Activity:
In the data that follows, find the line with "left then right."; transcribe it, every later line up to the one with "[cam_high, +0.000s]", and that line as well, exactly and with no others.

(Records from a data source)
::::

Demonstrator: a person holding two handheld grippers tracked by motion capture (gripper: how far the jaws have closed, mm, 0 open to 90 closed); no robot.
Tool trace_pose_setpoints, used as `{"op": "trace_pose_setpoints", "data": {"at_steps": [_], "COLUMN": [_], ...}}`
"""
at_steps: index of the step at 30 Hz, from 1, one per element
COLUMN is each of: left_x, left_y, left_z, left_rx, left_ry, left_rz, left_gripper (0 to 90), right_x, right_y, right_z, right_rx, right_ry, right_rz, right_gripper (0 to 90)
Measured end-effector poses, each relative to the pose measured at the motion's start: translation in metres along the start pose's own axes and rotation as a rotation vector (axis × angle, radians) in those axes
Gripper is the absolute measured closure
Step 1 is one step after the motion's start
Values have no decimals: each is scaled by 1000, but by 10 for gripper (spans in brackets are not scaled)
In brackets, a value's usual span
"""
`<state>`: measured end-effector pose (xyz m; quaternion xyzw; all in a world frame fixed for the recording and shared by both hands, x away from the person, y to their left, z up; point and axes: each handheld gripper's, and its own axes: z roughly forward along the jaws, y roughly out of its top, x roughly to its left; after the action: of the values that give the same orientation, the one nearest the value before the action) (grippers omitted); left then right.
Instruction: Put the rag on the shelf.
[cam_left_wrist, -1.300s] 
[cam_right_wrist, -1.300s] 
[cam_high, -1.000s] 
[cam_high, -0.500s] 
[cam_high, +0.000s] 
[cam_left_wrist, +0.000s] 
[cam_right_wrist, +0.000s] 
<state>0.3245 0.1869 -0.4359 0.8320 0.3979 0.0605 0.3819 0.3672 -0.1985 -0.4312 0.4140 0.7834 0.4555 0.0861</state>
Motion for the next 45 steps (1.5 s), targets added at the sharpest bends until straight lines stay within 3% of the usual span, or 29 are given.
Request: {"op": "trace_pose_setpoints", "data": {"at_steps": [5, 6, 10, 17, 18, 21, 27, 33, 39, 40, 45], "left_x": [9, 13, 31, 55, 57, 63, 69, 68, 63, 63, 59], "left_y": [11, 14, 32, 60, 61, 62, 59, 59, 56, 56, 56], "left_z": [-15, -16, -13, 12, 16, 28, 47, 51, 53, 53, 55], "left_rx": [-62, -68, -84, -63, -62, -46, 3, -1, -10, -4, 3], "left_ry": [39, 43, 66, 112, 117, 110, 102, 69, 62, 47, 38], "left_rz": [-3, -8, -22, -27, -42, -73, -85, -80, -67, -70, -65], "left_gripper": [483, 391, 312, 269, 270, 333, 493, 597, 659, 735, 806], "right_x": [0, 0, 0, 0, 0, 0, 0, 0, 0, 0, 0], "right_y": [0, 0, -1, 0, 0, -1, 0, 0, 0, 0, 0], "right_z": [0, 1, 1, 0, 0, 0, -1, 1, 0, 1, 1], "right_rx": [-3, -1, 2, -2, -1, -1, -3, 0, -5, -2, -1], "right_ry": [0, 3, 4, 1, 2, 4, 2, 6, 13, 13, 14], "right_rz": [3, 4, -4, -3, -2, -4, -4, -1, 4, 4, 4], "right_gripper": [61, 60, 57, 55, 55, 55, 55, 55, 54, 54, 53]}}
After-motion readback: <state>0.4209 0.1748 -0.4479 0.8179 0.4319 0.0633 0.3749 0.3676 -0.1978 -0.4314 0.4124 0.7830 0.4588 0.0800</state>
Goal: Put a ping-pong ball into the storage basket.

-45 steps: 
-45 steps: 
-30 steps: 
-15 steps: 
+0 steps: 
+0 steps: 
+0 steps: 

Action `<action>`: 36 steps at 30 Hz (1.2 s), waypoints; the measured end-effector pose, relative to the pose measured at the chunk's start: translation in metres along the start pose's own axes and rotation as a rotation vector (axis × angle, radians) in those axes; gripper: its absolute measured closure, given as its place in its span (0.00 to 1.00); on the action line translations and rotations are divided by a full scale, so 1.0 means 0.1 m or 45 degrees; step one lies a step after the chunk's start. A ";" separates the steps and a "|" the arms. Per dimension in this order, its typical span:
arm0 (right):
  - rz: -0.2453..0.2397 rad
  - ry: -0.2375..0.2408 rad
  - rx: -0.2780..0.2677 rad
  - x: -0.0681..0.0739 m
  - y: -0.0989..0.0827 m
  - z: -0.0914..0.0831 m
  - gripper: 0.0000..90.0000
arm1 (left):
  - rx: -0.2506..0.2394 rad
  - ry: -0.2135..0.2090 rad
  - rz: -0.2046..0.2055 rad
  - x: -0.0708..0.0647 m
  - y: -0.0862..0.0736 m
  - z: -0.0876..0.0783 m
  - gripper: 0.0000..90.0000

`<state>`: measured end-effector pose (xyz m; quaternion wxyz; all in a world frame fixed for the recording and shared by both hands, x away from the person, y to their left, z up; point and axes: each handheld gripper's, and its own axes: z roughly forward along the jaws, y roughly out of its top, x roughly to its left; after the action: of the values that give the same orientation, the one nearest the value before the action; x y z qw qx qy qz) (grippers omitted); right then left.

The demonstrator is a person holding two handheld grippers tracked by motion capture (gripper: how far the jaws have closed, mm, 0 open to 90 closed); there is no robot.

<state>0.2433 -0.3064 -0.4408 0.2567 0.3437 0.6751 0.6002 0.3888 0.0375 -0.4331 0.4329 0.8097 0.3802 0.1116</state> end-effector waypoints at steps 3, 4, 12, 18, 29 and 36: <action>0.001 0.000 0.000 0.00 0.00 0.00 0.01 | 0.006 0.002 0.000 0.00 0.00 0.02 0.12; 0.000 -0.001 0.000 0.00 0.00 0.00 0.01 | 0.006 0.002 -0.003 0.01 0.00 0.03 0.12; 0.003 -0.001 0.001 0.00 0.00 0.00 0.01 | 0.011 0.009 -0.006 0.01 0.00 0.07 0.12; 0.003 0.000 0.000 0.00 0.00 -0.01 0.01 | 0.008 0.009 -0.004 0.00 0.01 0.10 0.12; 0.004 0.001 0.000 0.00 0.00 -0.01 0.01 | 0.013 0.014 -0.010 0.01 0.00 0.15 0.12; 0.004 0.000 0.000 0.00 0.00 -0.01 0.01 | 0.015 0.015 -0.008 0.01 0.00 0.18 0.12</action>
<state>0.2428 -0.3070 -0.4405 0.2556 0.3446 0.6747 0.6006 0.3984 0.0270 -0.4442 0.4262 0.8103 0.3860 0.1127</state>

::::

Exercise answer:
`<state>`: measured end-effector pose (xyz m; quaternion xyzw; all in a world frame fixed for the recording and shared by both hands, x away from the person, y to their left, z up; point and axes: each handheld gripper's, and its own axes: z roughly forward along the jaws, y roughly out of its top, x roughly to its left; after the action: of the values that give the same orientation, the one nearest the value before the action) (grippers omitted); left then right.
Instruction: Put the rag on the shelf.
[cam_left_wrist, -1.300s] 
[cam_right_wrist, -1.300s] 
[cam_high, -1.000s] 
[cam_high, -0.500s] 
[cam_high, +0.000s] 

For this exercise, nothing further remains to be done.